> **DATA BELOW**:

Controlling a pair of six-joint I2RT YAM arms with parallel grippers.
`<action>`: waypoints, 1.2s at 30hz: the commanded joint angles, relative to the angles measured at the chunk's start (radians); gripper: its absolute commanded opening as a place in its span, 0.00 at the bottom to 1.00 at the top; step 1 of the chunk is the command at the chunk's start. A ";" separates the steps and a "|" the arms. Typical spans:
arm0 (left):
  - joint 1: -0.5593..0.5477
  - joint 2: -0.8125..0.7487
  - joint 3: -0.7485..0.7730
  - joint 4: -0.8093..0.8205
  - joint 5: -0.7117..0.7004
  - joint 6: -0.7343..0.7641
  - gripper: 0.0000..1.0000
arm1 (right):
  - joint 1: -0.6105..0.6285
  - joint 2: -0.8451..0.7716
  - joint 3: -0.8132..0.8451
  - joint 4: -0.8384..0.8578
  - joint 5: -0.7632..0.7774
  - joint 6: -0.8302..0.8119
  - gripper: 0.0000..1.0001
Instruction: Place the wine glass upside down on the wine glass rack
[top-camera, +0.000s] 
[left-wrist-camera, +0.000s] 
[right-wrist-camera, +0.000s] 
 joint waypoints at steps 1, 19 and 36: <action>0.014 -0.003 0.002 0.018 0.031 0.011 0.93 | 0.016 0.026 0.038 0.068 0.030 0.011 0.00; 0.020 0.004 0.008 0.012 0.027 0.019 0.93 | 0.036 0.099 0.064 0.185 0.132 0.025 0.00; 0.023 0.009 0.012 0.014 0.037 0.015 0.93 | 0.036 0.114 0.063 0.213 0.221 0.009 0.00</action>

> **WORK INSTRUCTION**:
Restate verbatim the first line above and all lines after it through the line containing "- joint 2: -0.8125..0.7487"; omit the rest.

> **EXERCISE RESPONSE**:
Controlling a pair of six-joint I2RT YAM arms with parallel grippers.
`<action>`: waypoints, 1.2s at 30hz: the commanded joint angles, relative to the angles measured at the chunk's start (radians); gripper: its absolute commanded opening as a place in its span, 0.00 at the bottom to 1.00 at the top; step 1 of the chunk is the command at the chunk's start. A ";" separates the steps and a "|" the arms. Typical spans:
arm0 (left):
  - joint 1: -0.5593..0.5477
  - joint 2: -0.8125..0.7487

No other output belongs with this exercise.